Bundestagsabgeordnete Doris Achelwilm (Linke) wiederum betont, die Opposition habe gewarnt. "Aus unserer Sicht war das keine Friedensmission." Dass die Taliban "im Handstreich" vorgerückt seien, belege, dass keine nachhaltigen Strukturen geschaffen worden seien. Kirsten Kappert-Gonther (Grüne), ebenfalls Bundestagsabgeordnete: "Wir müssen jetzt helfen, den Aufenthaltsstatus sichern, auch für hier Lebende. Die Bundesregierung hat bei der Evakuierung der Ortskräfte und der Botschaft komplett versagt. Mir bricht das Herz!"
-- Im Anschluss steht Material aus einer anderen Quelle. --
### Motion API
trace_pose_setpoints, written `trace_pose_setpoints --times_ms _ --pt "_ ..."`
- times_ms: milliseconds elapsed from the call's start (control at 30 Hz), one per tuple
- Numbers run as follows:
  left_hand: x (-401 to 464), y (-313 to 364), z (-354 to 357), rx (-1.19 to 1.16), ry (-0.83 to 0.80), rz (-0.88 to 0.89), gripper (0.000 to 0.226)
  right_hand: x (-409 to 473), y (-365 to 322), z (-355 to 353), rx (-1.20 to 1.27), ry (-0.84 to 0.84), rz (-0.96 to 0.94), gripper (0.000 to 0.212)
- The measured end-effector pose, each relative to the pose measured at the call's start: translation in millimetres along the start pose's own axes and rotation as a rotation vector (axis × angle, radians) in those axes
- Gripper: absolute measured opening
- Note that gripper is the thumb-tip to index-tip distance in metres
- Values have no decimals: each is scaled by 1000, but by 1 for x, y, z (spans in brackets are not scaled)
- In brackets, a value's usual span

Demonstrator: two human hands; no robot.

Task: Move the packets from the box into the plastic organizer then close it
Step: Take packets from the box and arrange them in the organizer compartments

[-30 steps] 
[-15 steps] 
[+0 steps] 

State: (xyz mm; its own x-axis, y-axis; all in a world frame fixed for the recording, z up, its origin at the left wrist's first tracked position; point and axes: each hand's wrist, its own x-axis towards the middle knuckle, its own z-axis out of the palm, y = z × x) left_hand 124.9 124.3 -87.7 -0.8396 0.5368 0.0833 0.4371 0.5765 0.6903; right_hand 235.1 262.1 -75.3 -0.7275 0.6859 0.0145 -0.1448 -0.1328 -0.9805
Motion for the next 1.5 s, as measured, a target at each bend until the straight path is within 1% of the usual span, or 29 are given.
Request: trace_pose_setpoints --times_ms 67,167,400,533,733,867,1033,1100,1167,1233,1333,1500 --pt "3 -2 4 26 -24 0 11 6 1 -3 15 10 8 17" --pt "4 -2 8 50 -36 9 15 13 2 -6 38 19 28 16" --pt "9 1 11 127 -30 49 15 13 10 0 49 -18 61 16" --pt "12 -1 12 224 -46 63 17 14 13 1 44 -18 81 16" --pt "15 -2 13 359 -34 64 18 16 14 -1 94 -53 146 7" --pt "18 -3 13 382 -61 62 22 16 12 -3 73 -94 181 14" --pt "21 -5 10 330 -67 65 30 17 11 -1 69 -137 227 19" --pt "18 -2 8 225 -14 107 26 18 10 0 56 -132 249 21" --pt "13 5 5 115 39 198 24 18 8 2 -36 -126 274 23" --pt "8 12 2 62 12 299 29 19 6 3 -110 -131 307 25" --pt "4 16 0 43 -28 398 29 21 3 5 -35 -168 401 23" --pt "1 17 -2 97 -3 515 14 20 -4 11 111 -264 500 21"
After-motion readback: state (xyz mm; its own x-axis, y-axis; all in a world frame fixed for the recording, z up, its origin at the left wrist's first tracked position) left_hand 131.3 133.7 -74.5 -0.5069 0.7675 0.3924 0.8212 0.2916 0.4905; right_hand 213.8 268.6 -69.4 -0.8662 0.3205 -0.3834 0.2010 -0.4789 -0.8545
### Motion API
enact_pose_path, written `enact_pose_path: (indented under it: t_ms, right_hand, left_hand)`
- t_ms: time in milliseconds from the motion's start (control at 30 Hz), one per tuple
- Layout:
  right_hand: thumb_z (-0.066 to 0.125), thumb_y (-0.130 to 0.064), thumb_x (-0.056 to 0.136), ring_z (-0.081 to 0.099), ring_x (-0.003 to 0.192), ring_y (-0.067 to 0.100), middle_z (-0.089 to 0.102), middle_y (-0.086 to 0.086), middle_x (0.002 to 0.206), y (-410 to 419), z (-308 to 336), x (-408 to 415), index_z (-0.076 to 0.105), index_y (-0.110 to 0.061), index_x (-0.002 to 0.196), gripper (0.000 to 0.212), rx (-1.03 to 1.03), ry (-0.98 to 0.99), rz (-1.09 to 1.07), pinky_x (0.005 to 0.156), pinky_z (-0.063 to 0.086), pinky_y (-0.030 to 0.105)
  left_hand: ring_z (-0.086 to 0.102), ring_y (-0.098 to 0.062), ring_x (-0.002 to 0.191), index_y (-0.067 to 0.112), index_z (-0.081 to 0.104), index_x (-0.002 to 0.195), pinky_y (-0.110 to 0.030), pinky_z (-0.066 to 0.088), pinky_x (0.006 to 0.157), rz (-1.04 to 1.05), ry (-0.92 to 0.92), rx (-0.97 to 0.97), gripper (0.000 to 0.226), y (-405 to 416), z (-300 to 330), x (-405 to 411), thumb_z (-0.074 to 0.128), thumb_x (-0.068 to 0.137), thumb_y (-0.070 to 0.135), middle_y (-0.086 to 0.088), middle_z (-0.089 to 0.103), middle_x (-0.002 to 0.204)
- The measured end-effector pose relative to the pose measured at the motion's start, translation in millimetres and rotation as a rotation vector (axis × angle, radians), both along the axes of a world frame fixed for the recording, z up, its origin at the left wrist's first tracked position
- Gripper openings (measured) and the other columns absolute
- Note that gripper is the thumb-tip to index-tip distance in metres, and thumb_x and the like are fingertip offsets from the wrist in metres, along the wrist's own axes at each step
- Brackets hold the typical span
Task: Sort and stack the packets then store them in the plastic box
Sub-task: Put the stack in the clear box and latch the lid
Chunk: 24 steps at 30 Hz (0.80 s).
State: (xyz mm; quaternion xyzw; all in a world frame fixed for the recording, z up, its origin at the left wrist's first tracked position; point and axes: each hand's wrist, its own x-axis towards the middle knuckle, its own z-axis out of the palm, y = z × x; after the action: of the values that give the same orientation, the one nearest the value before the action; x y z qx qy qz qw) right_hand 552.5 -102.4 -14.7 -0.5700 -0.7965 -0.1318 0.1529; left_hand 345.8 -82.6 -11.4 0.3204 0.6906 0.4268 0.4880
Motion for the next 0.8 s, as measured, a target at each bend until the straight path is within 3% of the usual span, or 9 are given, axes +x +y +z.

Auch Volker Redder (FDP) sieht die "politische, moralische und menschliche" Verpflichtung zum Handeln. Als Einziger sieht Olaf Kappelt (AfD) das anders. Er warnt vor der "Einwanderung in unsere Sozialsysteme", weist darauf hin, dass es "genug Anrainerstaaten in der Region" gebe, die Flüchtlinge aus Afghanistan aufnehmen könnten und erfährt eine prompte Reaktion. Das sei "widerlich", sagt Sarah Ryglewski und antwortet auf die Frage aus dem Publikum, warum so wenige Menschen nach Deutschland mitgenommen worden seien, man habe zunächst "Kräfte stabilisieren" müssen. Wie Kappert-Gonther und Röwekamp fordert auch sie eine Aufarbeitung der Geschehnisse in einer Enquetekommission oder einem Untersuchungsausschuss.

Beim Thema Corona ist für Volker Redder klar: "Das Virus wird mutieren und nicht einfach weggehen. Das Masketragen zum Schutz anderer, wie in Hongkong, wird sich auch hier durchsetzen." Sarah Ryglewski glaubt nicht an einen weiteren Lockdown: "Wir haben gelernt, mit dem Virus umzugehen. Impfen ist der Schlüssel. Wer das Angebot nicht annimmt, muss Tests selbst zahlen." Dem schließt sich Thomas Röwekamp an. Olaf Kappelt hat "als Vater von acht Kindern" große Bedenken dagegen, Kinder zu impfen. Nebenwirkungen müssten ausgeschlossen sein. Es sei "mehr als fahrlässig", das Impfen zu diskreditieren, entgegnet die Ärztin Kirsten Kappert-Gonther und deutet auf ein anderes Problem: "Es war ein Fehler, die Gesundheitsämter kaputtzusparen." Doris Achelwilm setzt sich unter anderem dafür ein, dass Corona-Tests kostenlos bleiben.

Bürgerschaftspräsident Frank Imhoff will als Zuhörer wissen: "Sie möchten nach Berlin, was wollen Sie dort für Bremen bewegen?" Nicht einfach, das kurz zu beantworten. "Klimaschutz ist Gesundheitsschutz", Bremen sei als urbaner Raum und Bremerhaven der Küstennähe wegen besonders gefährdet, sagt Kirsten Kappert-Gonther.

Thomas Röwekamp ist für einen "nationalen Bildungspakt", genau wie Volker Redder, der die Mehrwertsteuer zugunsten der Bildung senken will. Sarah Ryglewski hält Steuersenkungen nicht für realistisch. "Die Bremerinnen und Bremer sollen selbst entscheiden, was vor Ort passiert, auch in Sachen Bildung. Olaf Kappelt will "mehr für Einheimische" tun und denkt dabei an "bezahlbaren Wohnraum".

Die abschließende Frage, wer mit wem am liebsten oder keinesfalls koalieren würde, verursacht einiges Drucksen, bringt aber nichts Überraschendes zutage.  Für Kappelt wären Linke und Grüne Horrorpartner. Ryglewski kann sich die  Zusammenarbeit "grundsätzlich mit allen demokratischen Parteien" vorstellen, Redder und Röwekamp wünschen sich Schwarz-Gelb, Kappert-Gonther sieht "die größten Überschneidungen mit der SPD und den Linken", und Achelwilm hält Rot-Grün-Rot oder Rot-Rot-Grün für die richtige Wahl auf dem Weg zur sozial-ökologischen Wende.